### What you will do
Write out the listing verbatim. No pictures belong in it.

### Information provided
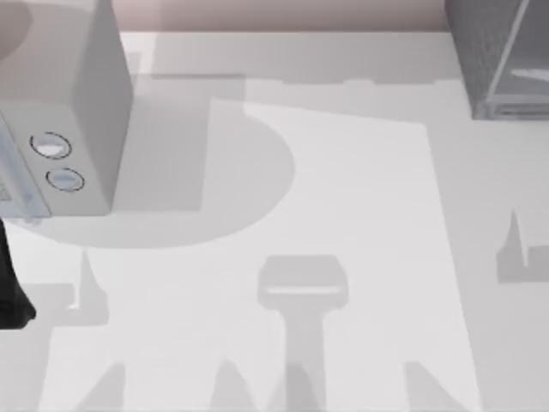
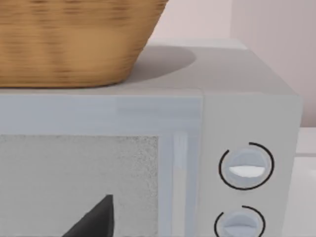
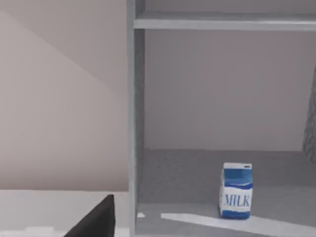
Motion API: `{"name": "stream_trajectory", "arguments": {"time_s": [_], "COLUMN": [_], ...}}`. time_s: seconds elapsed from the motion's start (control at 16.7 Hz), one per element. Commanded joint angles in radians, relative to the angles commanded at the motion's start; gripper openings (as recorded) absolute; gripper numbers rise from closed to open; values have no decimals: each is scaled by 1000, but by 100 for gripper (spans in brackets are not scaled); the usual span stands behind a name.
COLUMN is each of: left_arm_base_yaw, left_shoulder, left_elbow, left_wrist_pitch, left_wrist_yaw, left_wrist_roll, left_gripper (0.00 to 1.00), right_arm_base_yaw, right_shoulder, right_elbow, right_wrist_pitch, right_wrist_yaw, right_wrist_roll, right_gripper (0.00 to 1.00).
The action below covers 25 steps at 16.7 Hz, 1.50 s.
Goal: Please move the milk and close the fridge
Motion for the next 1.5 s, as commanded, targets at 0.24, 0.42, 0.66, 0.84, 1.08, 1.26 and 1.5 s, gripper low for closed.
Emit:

### Output below
Motion API: `{"name": "stream_trajectory", "arguments": {"time_s": [_], "COLUMN": [_], ...}}`. time_s: seconds elapsed from the motion's start (control at 16.7 Hz), one per element. Commanded joint angles in radians, relative to the angles commanded at the motion's start; gripper openings (as recorded) absolute; gripper numbers rise from closed to open; values have no decimals: each is scaled by 1000, but by 100 for gripper (spans in brackets are not scaled); the usual span stands behind a name.
COLUMN is each of: left_arm_base_yaw, left_shoulder, left_elbow, left_wrist_pitch, left_wrist_yaw, left_wrist_roll, left_gripper (0.00 to 1.00), right_arm_base_yaw, right_shoulder, right_elbow, right_wrist_pitch, right_wrist_yaw, right_wrist_roll, right_gripper (0.00 to 1.00).
The action below covers 25 steps at 16.7 Hz, 1.50 s.
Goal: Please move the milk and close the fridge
Motion for the next 1.5 s, as commanded, targets at 0.24, 0.42, 0.66, 0.84, 1.08, 1.26 and 1.5 s, gripper low for closed.
Emit:

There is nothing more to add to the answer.